Arnold called a war council so the Americans could consider their options. He wanted to mount a surprise attack the next morning; Hazen, who had acquired significant experience fighting Indians in the French and Indian War, argued against the idea. The disagreement between the two men was severe enough that it nearly provoked Arnold to file charges of insubordination against Hazen. The council decided not to act, voting Arnold's proposed attack down. Early in the morning of May 27, a boat crossed the river carrying Sherburne and Forster's deputy, Lieutenant Parke. Forster, whose forces were somewhat reduced as some of the Indians had returned to their homes, had negotiated a prisoner exchange with Sherburne and Butterfield. After further negotiations, both Arnold and Forster agreed to terms. The American prisoners were returned to Arnold at Fort Anne on May 30, after being delayed for two days by high winds on the river.

==Aftermath==

The Americans never held up their side of the prisoner exchange. Formally repudiating the agreement over the protests of George Washington, Congress accused Forster of mistreating American prisoners by turning them over to the Indians. In a breach of etiquette, the letter containing the repudiation was delivered to Lieutenant-general John Burgoyne instead of the governor of the Province of Quebec Guy Carleton. The Congressional action may have been tainted by overly lurid accounts of the action—Charles Carroll, part of a Congressional delegation that was in Montreal at the time, reported that "a hundred or more [American troops] were barbarously murdered by savages."

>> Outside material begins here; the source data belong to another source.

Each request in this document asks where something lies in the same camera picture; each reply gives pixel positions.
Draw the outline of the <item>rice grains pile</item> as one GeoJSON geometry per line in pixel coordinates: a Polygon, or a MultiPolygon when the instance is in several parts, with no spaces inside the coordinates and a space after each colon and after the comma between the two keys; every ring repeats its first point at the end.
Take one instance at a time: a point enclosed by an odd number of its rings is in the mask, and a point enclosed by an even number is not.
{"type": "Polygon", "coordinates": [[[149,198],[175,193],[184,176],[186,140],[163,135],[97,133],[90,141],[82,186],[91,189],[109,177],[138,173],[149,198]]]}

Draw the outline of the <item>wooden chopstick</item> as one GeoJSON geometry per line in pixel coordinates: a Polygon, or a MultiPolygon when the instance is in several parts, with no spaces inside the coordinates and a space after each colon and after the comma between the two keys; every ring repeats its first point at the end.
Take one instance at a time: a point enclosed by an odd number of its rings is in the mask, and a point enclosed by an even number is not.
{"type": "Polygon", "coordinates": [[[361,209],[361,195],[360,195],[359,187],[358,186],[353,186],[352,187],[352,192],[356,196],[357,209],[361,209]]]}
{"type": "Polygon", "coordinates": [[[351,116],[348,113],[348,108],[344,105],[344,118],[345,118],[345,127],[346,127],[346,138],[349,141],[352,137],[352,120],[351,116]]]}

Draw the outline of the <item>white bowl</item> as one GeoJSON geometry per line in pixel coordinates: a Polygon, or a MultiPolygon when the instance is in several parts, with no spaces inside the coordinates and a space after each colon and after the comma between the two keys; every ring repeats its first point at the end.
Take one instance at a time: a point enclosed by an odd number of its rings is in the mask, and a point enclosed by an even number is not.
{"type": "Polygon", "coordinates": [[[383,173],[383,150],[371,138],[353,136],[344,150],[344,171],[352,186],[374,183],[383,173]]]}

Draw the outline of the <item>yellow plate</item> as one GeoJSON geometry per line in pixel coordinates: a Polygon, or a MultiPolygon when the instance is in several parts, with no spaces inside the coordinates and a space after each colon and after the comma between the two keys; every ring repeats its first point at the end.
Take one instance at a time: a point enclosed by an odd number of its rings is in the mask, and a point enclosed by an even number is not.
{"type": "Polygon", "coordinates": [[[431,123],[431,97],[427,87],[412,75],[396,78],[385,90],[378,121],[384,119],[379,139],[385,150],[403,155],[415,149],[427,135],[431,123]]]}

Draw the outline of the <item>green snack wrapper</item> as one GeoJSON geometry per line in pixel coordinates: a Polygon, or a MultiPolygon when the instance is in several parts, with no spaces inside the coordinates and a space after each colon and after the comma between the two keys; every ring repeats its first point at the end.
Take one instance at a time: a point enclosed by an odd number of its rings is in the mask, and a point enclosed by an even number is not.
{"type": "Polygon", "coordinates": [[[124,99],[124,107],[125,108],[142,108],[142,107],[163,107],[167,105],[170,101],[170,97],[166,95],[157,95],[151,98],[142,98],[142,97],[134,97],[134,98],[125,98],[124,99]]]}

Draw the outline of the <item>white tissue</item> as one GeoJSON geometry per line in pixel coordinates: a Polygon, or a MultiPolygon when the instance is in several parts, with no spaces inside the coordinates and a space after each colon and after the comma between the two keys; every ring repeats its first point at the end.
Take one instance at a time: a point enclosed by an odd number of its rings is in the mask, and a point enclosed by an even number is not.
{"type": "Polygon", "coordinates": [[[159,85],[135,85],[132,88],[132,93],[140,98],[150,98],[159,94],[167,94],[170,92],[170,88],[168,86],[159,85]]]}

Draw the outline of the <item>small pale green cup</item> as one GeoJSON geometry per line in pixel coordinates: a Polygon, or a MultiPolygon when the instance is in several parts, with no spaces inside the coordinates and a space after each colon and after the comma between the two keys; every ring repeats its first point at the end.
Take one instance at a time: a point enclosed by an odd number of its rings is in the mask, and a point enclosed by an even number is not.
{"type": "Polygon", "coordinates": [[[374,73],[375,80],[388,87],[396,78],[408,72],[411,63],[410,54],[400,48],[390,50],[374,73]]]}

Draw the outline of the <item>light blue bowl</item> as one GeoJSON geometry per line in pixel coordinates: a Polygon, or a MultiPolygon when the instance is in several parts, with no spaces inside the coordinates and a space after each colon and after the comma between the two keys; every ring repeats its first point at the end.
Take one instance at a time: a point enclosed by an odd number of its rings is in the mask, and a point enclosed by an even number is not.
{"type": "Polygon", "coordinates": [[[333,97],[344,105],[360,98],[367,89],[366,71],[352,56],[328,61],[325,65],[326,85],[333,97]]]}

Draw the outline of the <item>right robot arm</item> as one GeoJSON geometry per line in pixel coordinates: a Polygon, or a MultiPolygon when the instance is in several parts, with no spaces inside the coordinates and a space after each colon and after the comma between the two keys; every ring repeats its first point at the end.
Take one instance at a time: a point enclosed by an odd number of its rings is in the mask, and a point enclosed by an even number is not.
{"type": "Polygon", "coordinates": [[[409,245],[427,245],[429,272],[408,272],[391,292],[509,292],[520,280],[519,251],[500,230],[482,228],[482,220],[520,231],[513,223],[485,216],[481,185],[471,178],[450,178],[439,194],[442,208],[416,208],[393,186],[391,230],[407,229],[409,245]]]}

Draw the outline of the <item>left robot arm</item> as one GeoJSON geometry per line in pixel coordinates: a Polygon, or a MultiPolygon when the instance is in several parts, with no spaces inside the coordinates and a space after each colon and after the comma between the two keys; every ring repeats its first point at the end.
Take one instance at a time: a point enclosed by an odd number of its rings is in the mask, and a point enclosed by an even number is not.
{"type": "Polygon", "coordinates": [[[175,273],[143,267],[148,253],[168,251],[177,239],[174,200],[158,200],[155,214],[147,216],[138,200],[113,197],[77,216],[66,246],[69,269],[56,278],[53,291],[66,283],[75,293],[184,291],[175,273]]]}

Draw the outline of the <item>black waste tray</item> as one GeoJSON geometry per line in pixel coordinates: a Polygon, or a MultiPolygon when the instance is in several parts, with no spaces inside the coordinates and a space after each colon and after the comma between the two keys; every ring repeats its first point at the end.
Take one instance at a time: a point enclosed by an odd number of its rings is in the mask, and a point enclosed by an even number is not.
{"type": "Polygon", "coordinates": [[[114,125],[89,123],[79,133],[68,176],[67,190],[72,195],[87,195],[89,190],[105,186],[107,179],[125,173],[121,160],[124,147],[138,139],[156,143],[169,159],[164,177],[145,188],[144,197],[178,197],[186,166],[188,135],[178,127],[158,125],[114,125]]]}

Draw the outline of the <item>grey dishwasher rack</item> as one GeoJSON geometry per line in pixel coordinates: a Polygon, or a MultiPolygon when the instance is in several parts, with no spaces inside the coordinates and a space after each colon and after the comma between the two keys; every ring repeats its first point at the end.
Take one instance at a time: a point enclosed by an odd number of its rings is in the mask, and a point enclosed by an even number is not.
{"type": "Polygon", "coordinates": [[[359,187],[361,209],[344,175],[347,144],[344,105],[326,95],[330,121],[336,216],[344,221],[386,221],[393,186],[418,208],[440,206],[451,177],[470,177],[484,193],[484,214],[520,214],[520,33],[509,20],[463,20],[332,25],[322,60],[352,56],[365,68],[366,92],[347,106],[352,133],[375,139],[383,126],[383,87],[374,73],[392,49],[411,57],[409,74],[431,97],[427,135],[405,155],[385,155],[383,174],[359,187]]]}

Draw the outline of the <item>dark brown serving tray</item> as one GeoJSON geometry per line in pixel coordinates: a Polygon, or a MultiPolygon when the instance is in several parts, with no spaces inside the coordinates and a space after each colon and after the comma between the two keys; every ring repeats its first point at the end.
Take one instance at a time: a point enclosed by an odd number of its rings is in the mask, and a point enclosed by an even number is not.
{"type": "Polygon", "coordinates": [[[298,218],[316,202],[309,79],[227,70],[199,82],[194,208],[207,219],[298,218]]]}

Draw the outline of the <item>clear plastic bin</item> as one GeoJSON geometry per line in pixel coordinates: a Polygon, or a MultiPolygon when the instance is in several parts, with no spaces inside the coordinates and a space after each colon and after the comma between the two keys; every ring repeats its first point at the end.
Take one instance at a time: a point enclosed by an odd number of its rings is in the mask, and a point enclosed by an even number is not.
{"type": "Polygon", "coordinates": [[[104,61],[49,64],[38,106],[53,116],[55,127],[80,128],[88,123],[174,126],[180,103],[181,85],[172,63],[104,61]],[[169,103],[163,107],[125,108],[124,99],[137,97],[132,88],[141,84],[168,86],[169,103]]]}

Arnold's report of the incident included otherwise unsubstantiated allegations that two prisoners were killed by Forster's Indians. Some histories of the action (for example, the 1882 history by Jones) include accounts of significant atrocities committed by the Indians, but little supporting evidence has been found. The Congressional repudiation complicated an attempted prisoner exchange in 1781 involving Burgoyne and Henry Laurens, a congressman from South Carolina whom the British were holding in the Tower of London; Laurens was eventually freed in exchange for a promise to help negotiate Lord Cornwallis's release.

Arnold initially blamed Bedel for the defeat. He removed both Bedel and Butterfield from command and sent them to Sorel for court-martial. Due to the army's retreat, the two men were not tried until August 1, 1776, at Fort Ticonderoga. Both were convicted and cashiered from the army. Bedel continued to volunteer his services, and following Burgoyne's surrender at Saratoga in October 1777, he was given a new commission by Congress. The site of some of the skirmishes was designated a National Historic Site of Canada in 1928.